Por Julia Quartim Barbosa

 

Ibirá Machado abre as portas da Descoloniza Filmes, sua distribuidora de filmes independentes, em 2017, surfando no auge do fundo setorial do Audiovisual (FSA), agora, com os editais permanentemente abertos. Em 2006, durante o primeiro governo Lula, era criado o fundo setorial, uma categoria de programação específica dentro do Fundo Nacional de Cultura. O projeto, que visava desenvolver a indústria, o mercado empresarial nacional e aumentar a participação do audiovisual brasileiro dentro e fora do país, lançou, em 2016 uma chamada de fluxo contínuo de R$28 milhões para renovar núcleos criativos. No mesmo ano, destinou R$139,5 milhões de recursos financeiros a projetos selecionados e contratou 95,5% dos valores correspondentes aos projetos.

Enquanto ainda trabalhava como geógrafo, profissão de formação de Ibirá, passou por uma fase de estudos sobre o cinema indiano, o que mais tarde originou um cineclube. Dentro dessa pesquisa no cinema não ocidental, conheceu Beatriz Seigner, diretora do filme “Bollywood Dream”, que o convidou para fazer a produção de lançamento do filme, que ainda participava somente de festivais. Essa seria sua primeira experiência com a distribuição de produtos audiovisuais, caminho que o levou a Vitrine Filmes, onde aprendeu efetivamente sobre o ofício, antes de abrir sua própria empresa.

Ibirá dedica seu olhar para cinematografias que buscam desconstruir um modelo europeu ou estadunidense e procura entender formatos de se contar histórias mais autênticas e relevantes para a realidade brasileira. Durante a entrevista online, Ibirá estava em Juazeiro do Norte, no sul do Ceará, em um encontro de mercado, evento organizado para trazer à luz projetos da região.

De acordo com dados do Painel Indicadores do Mercado de Exibição da Agência Nacional do Cinema (Ancine), até dezembro de 2023, chegaram às telonas 281 produções brasileiras.

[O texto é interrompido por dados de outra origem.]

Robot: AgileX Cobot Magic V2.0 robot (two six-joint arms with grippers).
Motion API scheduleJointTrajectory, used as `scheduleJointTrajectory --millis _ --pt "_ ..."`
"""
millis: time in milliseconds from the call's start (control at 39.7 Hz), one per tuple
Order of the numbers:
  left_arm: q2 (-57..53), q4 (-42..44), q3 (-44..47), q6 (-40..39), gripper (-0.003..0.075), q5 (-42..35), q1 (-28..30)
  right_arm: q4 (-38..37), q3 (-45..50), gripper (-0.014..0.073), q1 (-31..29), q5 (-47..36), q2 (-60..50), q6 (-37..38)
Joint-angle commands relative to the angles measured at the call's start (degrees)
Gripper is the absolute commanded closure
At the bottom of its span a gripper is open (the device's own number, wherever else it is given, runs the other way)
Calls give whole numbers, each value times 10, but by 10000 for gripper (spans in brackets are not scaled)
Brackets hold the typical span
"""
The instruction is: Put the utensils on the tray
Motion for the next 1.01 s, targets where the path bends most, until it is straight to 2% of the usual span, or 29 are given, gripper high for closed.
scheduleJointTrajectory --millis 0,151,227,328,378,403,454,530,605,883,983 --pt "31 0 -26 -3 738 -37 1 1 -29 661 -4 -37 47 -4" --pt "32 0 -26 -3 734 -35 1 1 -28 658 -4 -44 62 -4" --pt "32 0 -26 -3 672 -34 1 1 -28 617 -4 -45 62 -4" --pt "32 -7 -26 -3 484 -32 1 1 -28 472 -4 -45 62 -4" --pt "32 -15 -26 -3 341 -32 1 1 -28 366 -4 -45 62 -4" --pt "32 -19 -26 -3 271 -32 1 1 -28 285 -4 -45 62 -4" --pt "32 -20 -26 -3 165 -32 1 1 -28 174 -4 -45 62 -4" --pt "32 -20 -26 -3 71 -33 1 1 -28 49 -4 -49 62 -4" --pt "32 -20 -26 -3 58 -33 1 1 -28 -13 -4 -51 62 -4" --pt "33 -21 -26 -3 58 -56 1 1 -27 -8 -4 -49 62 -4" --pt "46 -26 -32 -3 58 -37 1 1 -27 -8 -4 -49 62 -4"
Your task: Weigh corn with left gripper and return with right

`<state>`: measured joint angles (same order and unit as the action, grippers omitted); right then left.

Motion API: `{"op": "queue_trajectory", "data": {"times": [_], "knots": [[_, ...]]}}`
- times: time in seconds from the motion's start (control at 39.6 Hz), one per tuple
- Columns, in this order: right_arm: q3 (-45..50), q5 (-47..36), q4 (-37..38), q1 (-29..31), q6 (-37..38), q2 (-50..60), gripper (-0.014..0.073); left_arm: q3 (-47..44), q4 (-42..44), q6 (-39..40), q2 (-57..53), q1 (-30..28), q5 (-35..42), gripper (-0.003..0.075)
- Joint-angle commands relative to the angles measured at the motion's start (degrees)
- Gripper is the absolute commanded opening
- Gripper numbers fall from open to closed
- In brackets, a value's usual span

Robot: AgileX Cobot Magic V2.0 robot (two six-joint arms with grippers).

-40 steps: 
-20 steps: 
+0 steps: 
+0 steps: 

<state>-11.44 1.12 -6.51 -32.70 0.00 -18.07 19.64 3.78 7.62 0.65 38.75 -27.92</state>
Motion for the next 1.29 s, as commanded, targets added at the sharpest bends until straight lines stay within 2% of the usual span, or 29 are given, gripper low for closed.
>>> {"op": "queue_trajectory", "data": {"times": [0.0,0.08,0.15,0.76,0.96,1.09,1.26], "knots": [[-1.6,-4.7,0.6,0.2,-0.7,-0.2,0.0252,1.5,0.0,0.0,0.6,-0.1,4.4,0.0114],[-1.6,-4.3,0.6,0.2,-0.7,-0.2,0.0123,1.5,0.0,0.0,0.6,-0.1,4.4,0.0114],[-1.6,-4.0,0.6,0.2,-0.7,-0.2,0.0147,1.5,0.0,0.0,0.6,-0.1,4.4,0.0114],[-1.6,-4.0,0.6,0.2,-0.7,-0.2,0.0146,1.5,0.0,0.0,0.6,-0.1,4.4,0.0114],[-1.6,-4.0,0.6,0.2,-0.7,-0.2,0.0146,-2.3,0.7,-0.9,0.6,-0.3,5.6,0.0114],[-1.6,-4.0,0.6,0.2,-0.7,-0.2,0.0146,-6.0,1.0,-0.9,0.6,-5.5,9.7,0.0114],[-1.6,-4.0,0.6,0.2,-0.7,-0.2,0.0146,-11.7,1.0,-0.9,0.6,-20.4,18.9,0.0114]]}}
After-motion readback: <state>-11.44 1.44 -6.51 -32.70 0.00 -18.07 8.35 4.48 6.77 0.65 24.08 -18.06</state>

Porém, o setor muitas vezes discute demasiadamente a produção e acaba deixando de lado o diálogo e o investimento para a distribuição. O grande desequilíbrio na cadeia de recursos do audiovisual nacional cria problemas para a distribuição dos mais de 200 filmes lançados por ano nos cinemas.

A título de comparação, nos Estados Unidos existe uma lógica para as produções em que a quantidade de valor investido para a produção de um filme é igual ao valor investido na distribuição dele, ou seja, se um filme custa 50 milhões para ser produzido, ele será distribuído com os mesmos 50 milhões. Mesmo não sendo uma regra fixa, se trata de uma regra de mercado que ocasiona sucesso suficiente para não só recuperar os gastos, mas lucrar e conseguir visibilidade em disputas por prêmios.

No Brasil, mesmo em produções com recursos suficientes para serem bons filmes, Ibirá nota uma falta de desenvolvimento, maturidade e estruturação, vinculada a uma falta de conhecimento de mercado e da audiência. É preciso saber gerir recursos públicos, conhecer os espaços de circulação e sobre produção executiva, coisas que faltam nas formações acadêmicas.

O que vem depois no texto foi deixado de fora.